Testimonials

A rich, emotional, relational and professional experience.
This opportunity allowed me to point out the advantage we have of living in a country sometimes overprotected in terms of health. Cambodians live with their ills and it is through missions like these that we allow them to be able to take care of their health at least once. The looks, the smiles were throughout the stay the ultimate reward of our interventions.
The relationship also with our interpreters very involved in the success of the mission, the perfect osmosis of compound pairs.
Professional, because the cause for which we intervened, forced us at times to surpass ourselves to obtain the most convincing results.
Eric T.
There are days in a life that seem to us to go out of another dimension, where we have the impression of living a childhood dream.


These days, I lived them in Cambodia, on a humanitarian mission with the NGO Les Mains du Coeur pour le Cambodge. I lived three unforgettable weeks, rich in sharing, kindness and humor with the whole team and rich in meeting with the Cambodian people.


During our sessions, I encountered a world that I did not know and that I could not even grasp in my French life. I was fortunate to have the trust of women and men who live in great precariousness. Many came for hip, shoulder, hand and foot pain due to their work in rice fields, fields, pagodas. Some have told us of their suffering, their sleep disturbed by lack of money, the death of a child, the placement of children in orphanages for lack of means to provide for their basic needs. Despite the language barrier, we could understand, in their intonation of voice, their gaze that landed on us, that at that time, we were not just going to work on physical pain.
And I found that all the empathy that I thought I had for this Cambodian people before my arrival was useless to me, because I could not apprehend and understand their suffering, simply because it is an environment that I do not know not.
So I tried to let go of my intentions and let go of what my hands already knew. My fears eased over the sessions and I opened my eyes to everything we could give to our patients and everything we received in return. Each session ended with smiles, hands clasped in thanks.



There were moments of incredible emotional intensity on the treatment table, like this elderly woman who lived in a pagoda and came for hip pain.

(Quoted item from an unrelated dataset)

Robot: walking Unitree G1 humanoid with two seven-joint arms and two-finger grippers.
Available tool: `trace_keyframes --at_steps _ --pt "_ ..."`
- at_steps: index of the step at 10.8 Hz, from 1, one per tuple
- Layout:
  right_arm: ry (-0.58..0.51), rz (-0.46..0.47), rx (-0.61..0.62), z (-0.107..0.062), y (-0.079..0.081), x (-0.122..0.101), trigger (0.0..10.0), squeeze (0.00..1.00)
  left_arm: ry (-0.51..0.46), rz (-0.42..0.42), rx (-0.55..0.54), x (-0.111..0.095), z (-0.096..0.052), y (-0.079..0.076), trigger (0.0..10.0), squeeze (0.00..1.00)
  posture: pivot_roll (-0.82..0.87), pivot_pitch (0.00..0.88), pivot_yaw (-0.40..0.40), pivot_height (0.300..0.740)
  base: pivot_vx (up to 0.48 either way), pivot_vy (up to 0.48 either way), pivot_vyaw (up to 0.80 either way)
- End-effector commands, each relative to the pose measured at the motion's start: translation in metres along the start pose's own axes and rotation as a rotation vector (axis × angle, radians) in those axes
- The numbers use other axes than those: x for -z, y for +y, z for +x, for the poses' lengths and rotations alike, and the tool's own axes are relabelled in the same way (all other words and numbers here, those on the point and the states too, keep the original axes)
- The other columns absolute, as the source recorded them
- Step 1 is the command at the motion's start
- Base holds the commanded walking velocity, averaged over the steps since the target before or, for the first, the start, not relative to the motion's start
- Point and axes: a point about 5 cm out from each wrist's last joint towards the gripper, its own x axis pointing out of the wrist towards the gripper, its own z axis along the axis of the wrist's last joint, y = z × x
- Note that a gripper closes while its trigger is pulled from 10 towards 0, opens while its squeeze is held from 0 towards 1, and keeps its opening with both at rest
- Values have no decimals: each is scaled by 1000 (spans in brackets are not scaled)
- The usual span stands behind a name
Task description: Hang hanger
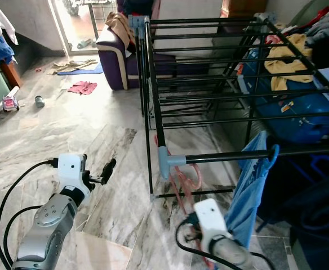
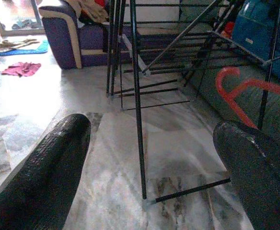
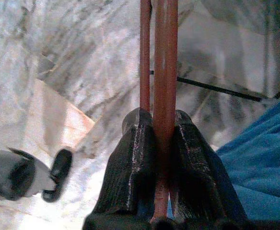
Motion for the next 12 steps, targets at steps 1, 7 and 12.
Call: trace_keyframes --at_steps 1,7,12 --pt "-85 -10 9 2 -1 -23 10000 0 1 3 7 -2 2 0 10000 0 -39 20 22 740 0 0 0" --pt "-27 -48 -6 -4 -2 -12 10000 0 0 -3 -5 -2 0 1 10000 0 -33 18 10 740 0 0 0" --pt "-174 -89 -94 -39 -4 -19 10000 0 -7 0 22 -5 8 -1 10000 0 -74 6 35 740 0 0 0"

At the end of the session, she offered us an overwhelming moment when she began to recite a prayer for us, still lying on the table, these hands are close to each other, her voice is became incredibly gentle and she began to recite words that I did not understand. Later, our friend interpreter confirmed to us what we had felt.

There was also this 18 year old girl who had just given birth two months ago. His mom was walking 100 steps with us and watching us work. At the end of the second day, she asked us to take her daughter in session for low back pain, telling us that she had a terrible fear of needles. The progress of this relationship with this young girl touched me a lot, so we did a first session in Tuina, then confidence was established, she found us a few days later for a new session with needles and we finished to see her two-month-old boy who suffered from an umbilical hernia (we directed this child to a hospital adapted to his pathology).



It was my daily life in Cambodia. I realized my dream, I learned a very different form of humility from what I imagined, I met a people of extreme kindness and great generosity. By giving what I had in my hands, I received in return unforgettable looks and gestures.
I grew up thanks to this adventure of life and I wish to all those who dream of making humanitarian work to live an experience as enriching as the one I lived.


During these three weeks, I understood why I chose TCM, why I was in Cambodia and that going there was not an egoic need to go and save the Cambodian people, it is simply obvious '' go to relieve their ailments and help them, through transmission, to become more and more autonomous in their own management of care.